Every record below must be copied exactly, with images dropped.

START RECORDS

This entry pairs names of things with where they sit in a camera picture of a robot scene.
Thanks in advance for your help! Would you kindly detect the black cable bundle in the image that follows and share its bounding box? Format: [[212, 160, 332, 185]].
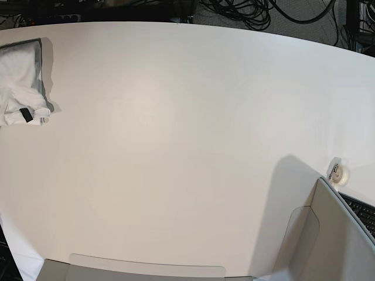
[[199, 0, 340, 32]]

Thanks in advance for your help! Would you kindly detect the white printed t-shirt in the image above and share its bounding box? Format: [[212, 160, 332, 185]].
[[1, 39, 52, 126]]

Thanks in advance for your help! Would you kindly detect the clear tape roll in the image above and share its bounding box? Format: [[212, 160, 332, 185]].
[[326, 157, 350, 187]]

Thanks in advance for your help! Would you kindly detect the black keyboard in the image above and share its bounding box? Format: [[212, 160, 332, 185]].
[[339, 192, 374, 244]]

END RECORDS

→ **ANSWER BOX**
This entry pairs names of things with where they sit in a camera picture of a robot scene.
Thanks in advance for your help! Would you kindly detect the black cable bundle in the image that follows and share its bounding box? Format: [[212, 160, 332, 185]].
[[199, 0, 340, 32]]

Thanks in advance for your help! Would you kindly detect the white printed t-shirt in the image above and share its bounding box? Format: [[212, 160, 332, 185]].
[[1, 39, 52, 126]]

Thanks in advance for your help! Would you kindly detect the clear tape roll in the image above and share its bounding box? Format: [[212, 160, 332, 185]].
[[326, 157, 350, 187]]

Thanks in advance for your help! Would you kindly detect the black keyboard in the image above and share its bounding box? Format: [[212, 160, 332, 185]].
[[339, 192, 374, 244]]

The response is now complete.